A BFA, or Bachelor of Fine Arts, which is the degree you’d be awarded if you stay on this path, is a good degree to get. It opens a lot of possibilities to you and I think it would be fun and rewarding to work toward it.
But I want to emphasize that the degree you get doesn’t really matter in terms of your future. I think you might tend to get bogged down by details and even think that you’d somehow limit your future if you got a music degree, but this couldn’t be farther from the truth.

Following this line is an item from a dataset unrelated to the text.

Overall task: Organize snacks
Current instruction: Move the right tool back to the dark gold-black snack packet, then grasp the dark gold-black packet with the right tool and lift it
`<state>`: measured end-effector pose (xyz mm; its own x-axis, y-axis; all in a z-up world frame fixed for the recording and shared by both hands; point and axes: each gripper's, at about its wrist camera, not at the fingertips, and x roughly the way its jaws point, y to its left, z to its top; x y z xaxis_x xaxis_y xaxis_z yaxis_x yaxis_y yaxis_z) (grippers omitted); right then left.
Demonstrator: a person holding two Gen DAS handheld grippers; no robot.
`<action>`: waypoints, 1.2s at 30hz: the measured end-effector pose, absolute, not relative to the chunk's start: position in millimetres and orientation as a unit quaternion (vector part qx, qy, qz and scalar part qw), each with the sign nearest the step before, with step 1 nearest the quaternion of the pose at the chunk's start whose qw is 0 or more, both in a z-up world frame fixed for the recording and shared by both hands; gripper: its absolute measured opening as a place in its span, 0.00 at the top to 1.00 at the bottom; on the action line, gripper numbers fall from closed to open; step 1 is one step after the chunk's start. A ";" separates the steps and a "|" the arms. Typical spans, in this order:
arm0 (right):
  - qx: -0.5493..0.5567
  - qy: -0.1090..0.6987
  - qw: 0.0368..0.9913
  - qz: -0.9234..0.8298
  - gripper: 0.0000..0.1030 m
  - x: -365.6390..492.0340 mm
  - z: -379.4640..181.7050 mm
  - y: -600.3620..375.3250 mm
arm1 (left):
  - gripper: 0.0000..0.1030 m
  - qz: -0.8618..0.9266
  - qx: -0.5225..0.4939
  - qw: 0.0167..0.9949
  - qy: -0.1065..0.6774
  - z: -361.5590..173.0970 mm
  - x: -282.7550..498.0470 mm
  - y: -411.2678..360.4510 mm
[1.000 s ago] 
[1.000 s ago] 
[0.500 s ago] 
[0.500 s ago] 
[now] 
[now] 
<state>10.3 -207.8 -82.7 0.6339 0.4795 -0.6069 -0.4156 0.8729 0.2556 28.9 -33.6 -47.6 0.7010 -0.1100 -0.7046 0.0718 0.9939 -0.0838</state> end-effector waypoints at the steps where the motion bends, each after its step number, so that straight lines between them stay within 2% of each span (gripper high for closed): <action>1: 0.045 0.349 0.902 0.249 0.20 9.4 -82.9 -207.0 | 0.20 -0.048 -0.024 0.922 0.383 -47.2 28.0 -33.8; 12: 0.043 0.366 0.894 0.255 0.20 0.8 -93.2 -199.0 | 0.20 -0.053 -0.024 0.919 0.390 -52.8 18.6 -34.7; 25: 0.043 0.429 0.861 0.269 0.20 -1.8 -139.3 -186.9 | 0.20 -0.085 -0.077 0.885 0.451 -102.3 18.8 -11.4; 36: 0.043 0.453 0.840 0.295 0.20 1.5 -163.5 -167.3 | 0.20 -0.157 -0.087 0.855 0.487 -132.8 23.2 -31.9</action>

Having a college diploma, of any kind, puts you in a different category than others and sets you up to go in any number of directions. It’s the “idea of the degree” itself that opens futures for people because with that idea comes a lot of assumptions. You are assumed to have certain characteristics just by virtue of attaining a college diploma. Do people who don’t go to college also have some of these characteristics? Sure, but not all of them, and they have to continually prove it in different ways. People with a degree just show the piece of paper they earned and their abilities and qualifications are accepted. It’s called “institutional capital,” which is a form of cultural capital. This kind of capital works just like money in our society: you trade on this cultural capital to get other things that you want and need in life.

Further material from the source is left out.